ClinVar contains an entry for this variant (Variation ID: 574387). Variants that disrupt the consensus splice web-site are a comparatively frequent reason behind aberrant splicing (PMID: 17576681, 9536098). Algorithms developed to forecast the result of sequence changes on RNA splicing suggest this variant may well build or fortify a splice site. In summary, the out there evidence is presently inadequate to determine the role of the variant in disorder. Thus, it has been classified as a Variant of Unsure Significance.

This worth is calculated by NCBI according to details from submitters. Examine our policies for calculating the assessment position. The quantity of submissions which contribute to this critique status is revealed in parentheses.

There is absolutely no useful evidence in ClinVar for this variation. In case you have produced functional information for this variation, make sure you think about submitting that information to ClinVar.

The global insignificant allele frequency calculated via the 1000 Genomes Task.

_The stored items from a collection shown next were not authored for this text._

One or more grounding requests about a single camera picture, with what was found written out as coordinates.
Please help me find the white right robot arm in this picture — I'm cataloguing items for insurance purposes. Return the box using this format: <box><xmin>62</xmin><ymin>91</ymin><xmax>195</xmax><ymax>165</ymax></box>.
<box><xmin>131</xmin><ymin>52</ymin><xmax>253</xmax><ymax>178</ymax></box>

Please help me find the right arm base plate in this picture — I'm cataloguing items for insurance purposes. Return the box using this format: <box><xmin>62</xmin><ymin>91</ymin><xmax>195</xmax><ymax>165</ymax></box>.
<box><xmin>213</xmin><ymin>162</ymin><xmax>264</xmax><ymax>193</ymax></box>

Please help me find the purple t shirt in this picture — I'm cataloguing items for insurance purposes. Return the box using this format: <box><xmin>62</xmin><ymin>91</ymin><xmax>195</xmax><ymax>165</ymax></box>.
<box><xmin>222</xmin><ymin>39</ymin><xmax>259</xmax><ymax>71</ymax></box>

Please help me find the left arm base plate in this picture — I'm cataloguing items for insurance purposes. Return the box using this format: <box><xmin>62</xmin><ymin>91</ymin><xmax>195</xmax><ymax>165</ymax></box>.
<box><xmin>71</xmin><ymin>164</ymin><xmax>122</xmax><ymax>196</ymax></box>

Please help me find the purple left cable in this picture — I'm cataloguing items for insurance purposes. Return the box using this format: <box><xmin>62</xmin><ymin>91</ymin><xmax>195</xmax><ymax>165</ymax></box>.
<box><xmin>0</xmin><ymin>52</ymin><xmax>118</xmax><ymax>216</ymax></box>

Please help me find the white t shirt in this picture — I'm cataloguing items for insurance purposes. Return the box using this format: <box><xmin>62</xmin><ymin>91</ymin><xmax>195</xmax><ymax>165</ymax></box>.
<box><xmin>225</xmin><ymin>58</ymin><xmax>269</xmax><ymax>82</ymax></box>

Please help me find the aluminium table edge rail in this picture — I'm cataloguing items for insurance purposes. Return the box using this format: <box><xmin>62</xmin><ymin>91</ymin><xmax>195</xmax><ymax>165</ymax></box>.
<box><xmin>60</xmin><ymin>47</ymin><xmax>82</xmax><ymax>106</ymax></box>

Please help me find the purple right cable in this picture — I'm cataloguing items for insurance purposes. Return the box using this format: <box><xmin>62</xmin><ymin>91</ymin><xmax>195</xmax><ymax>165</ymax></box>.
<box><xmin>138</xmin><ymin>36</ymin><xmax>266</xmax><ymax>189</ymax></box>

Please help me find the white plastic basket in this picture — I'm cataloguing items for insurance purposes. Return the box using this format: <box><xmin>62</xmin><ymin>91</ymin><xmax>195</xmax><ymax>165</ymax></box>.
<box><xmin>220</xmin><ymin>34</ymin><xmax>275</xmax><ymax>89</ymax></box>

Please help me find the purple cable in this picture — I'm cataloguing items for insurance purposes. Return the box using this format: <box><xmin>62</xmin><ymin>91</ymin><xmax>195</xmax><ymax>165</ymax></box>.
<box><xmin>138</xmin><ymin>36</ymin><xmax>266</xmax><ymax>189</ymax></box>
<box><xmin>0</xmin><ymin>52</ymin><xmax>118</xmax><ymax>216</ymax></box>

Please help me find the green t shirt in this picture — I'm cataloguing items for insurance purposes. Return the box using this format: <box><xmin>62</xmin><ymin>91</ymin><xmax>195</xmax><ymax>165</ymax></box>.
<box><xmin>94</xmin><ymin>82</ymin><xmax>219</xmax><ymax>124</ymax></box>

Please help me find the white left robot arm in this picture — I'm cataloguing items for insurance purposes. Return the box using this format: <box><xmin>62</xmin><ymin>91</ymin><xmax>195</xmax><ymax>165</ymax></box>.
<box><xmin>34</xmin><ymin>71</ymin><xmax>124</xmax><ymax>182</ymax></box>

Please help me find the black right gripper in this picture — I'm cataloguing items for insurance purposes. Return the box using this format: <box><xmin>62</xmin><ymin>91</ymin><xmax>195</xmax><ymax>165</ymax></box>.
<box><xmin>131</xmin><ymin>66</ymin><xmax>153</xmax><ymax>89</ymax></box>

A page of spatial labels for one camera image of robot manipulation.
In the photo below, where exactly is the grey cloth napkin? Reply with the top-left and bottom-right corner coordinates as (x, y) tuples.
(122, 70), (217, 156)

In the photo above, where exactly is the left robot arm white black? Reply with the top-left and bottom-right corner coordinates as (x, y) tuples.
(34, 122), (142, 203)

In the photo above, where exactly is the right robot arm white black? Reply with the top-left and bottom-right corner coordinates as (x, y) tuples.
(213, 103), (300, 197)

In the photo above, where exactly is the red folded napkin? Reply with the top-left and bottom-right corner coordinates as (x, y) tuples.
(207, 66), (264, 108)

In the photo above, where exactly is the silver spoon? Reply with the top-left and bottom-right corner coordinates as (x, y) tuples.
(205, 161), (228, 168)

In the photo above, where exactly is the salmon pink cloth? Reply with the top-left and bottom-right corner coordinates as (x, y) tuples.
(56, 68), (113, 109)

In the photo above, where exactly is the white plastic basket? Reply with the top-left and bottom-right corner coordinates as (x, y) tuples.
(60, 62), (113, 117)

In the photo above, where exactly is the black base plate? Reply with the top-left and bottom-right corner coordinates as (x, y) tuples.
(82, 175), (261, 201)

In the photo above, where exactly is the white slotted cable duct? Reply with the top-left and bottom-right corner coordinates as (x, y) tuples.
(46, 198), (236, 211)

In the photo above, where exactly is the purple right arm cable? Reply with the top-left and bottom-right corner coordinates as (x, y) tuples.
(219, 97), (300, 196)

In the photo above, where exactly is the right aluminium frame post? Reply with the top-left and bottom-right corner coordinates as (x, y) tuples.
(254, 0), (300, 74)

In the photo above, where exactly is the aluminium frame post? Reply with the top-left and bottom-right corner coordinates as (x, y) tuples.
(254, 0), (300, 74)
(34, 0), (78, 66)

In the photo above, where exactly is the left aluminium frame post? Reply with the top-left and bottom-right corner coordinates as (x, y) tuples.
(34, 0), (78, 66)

The small allele at this place is indicated in parentheses and could be unique through the allele represented by this VCV document.

The condition for that classification, provided by the submitter for this submitted (SCV) report. This column also consists of the influenced status and allele origin of individuals noticed with this variant.

The mixture germline classification for this variant, commonly for the monogenic or Mendelian problem as from the ACMG/AMP guidelines, or for reaction to a drug. This value is calculated by NCBI according to info from submitters. Read through our policies for calculating the mixture classification.

There are no citations for germline classification of the variant in ClinVar. If you already know of citations for this variation, you should look at distributing that data to ClinVar.

The number of variants in ClinVar which have been contained within just this gene, by using a website link to view the listing of variants.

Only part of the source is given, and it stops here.